But to answer your question directly: certainly, from this administration, that's too high. That is pain at the pump. It's part of what's driving inflation. We need to drive that down to a level that Americans around the country can afford so that it doesn't impact their household spending in the way it does now.
How did we get from over $5 per gallon down to $4 per gallon? In the federal government, we tried to use every tool that we had at our disposal in order to make progress on that. One that I’ll highlight in particular at the Department of Energy is our Strategic Petroleum Reserve, which was set up back in the '70s to have a big reserve of oil in the United States so that we could put that into the market if there were a hurricane or other disruptions into the supply and demand balances along those lines.
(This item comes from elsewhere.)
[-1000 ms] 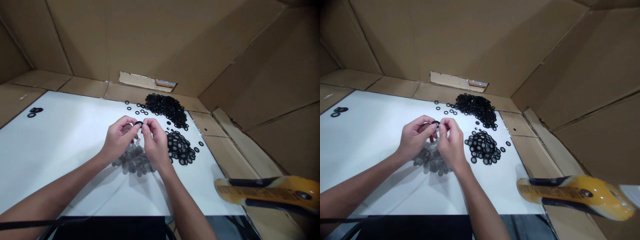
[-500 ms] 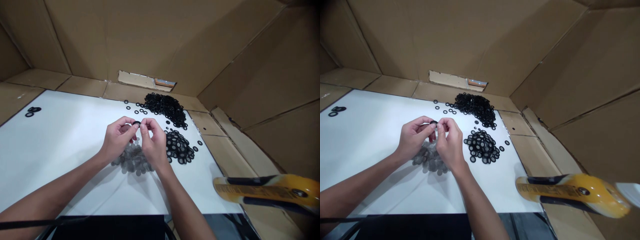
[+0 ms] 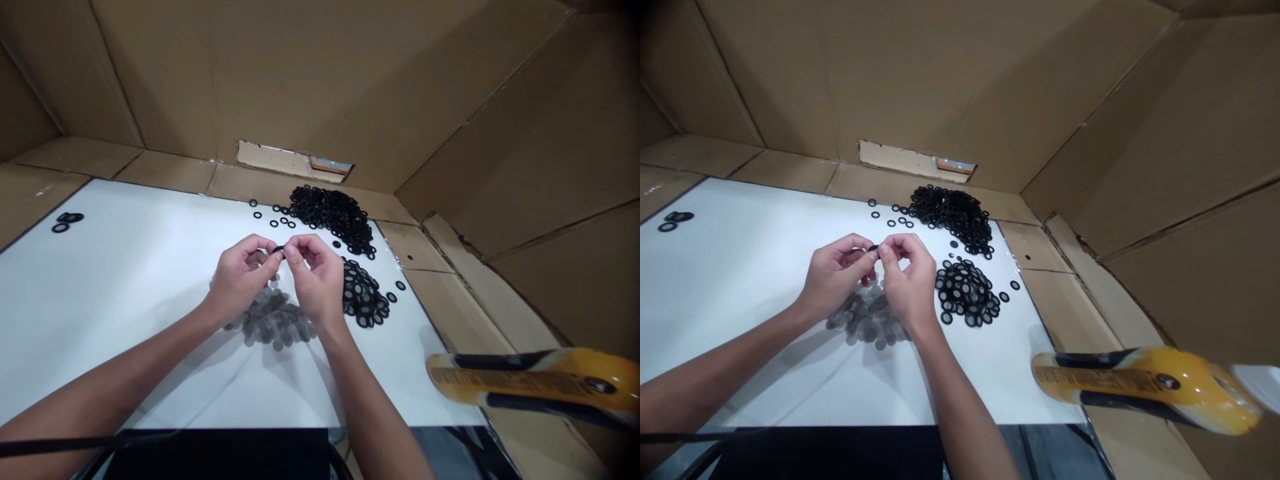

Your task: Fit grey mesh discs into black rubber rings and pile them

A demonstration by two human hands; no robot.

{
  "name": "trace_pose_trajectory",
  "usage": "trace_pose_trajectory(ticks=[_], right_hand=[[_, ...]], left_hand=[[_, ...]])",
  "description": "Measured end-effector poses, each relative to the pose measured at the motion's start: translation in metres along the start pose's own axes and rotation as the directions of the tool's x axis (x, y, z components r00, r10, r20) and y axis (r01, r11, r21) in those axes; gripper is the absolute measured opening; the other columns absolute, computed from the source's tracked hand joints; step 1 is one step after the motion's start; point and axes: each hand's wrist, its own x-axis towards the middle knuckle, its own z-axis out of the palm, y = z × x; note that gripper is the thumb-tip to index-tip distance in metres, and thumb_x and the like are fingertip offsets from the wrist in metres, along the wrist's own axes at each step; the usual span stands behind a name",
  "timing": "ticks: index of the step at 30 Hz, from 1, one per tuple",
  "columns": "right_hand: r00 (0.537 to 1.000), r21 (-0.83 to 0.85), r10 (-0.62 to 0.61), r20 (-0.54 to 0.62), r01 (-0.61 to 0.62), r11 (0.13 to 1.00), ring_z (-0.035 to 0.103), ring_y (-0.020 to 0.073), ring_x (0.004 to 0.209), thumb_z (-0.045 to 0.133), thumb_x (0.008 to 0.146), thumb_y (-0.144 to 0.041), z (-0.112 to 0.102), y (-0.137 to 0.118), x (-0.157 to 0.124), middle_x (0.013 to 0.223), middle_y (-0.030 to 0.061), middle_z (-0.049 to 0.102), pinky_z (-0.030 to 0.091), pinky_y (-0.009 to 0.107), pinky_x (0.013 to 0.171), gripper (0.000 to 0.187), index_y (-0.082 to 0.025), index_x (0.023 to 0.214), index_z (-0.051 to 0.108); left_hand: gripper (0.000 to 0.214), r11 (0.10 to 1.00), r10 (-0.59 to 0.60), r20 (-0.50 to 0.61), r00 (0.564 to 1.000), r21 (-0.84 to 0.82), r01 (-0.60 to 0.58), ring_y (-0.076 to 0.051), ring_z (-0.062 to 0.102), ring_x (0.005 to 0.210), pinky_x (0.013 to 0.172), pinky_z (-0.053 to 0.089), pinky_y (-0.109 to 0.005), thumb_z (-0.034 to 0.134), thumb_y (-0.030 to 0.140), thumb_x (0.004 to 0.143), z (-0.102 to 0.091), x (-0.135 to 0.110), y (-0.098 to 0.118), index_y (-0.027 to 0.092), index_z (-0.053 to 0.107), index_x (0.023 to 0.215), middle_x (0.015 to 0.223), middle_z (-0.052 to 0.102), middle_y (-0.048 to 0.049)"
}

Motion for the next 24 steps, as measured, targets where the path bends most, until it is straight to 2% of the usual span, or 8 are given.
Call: trace_pose_trajectory(ticks=[6,14,20,22,24], right_hand=[[1.0,-0.025,-0.022,-0.004,0.022,0.999,0.056,0.0169,0.076,0.064,0.085,-0.028,0.001,0.0,-0.002,0.078,0.001,0.062,0.047,0.032,0.074,0.012,-0.02,0.076,0.063],[0.998,0.014,0.062,-0.02,-0.062,0.998,0.059,0.0161,0.073,0.066,0.084,-0.029,-0.002,-0.004,0.0,0.078,0.0006,0.065,0.048,0.03,0.072,0.012,-0.019,0.077,0.064],[0.999,-0.083,-0.018,0.036,0.021,0.996,0.06,0.017,0.078,0.064,0.085,-0.028,0.001,-0.002,0.002,0.081,0.0016,0.067,0.048,0.031,0.078,0.011,-0.019,0.079,0.065],[0.999,-0.14,-0.03,0.038,0.035,0.99,0.062,0.0179,0.079,0.064,0.085,-0.029,-0.007,-0.002,0.004,0.082,0.0024,0.068,0.049,0.032,0.079,0.012,-0.019,0.08,0.066],[1.0,-0.21,-0.008,0.007,0.009,0.978,0.064,0.0193,0.079,0.064,0.085,-0.033,-0.026,-0.002,0.004,0.083,0.0037,0.071,0.05,0.033,0.079,0.015,-0.018,0.081,0.066]], left_hand=[[0.015,1.0,0.001,0.009,1.0,-0.013,-0.001,-0.01,0.06,0.054,0.053,0.05,-0.021,0.07,0.031,0.085,0.0,0.0,-0.002,0.018,0.063,0.087,0.06,0.061,0.0037],[0.02,1.0,-0.022,0.001,1.0,0.0,0.022,-0.01,0.059,0.052,0.05,0.048,-0.02,0.072,0.036,0.084,0.0,0.0,-0.001,0.018,0.064,0.087,0.058,0.061,0.0036],[0.019,0.999,-0.033,-0.005,0.999,-0.023,0.033,-0.011,0.061,0.053,0.051,0.049,-0.021,0.072,0.035,0.083,-0.001,0.0,-0.002,0.017,0.065,0.087,0.059,0.061,0.0033],[0.021,0.999,-0.031,0.005,0.999,-0.006,0.031,-0.012,0.061,0.054,0.051,0.049,-0.021,0.072,0.036,0.083,-0.002,0.001,-0.002,0.017,0.066,0.09,0.06,0.061,0.0024],[0.024,1.0,-0.017,0.019,1.0,0.021,0.017,-0.012,0.062,0.058,0.053,0.05,-0.022,0.071,0.038,0.084,-0.003,0.002,-0.002,0.017,0.068,0.095,0.063,0.063,0.0011]])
What President Biden, Secretary Granholm, and the rest of us worked on is putting in place the largest historic release of the Strategic Petroleum Reserve at this time where demand and supply were not matching up in order to have that be part of the solution, which had some downward pressure on the price at the pump. And we're seeing the SPR, among a number of other things, causing supply-demand to match up more, and that downward pressure is getting us down to less than $4 per gallon.
It’s still not good enough. We're going to work at it. We're going to keep working at the tools and the tool belt, but that is a big priority. As the president has said, it's priority number one to provide affordability for every American across the country.
Richard G. Newell: I think about 120 million barrels have been released since February. Are we midway? Is it done for now? And a quick follow-up on that: Is there any longer-term philosophy? Depleting the SPR and keeping it low? Is that the endgame? I've also read that there are some new ideas for how it might be filled up more efficiently in the future. Give a sense of that longer term, as well.
David Turk: Absolutely, Richard. The SPR is one tool in the tool belt. In and of itself, it's not going to solve the problem, but it is an important tool that we have. It's also useful to point out that it's not just the United States that has reserves. We actually have countries around the world and key allies who have reserves as well.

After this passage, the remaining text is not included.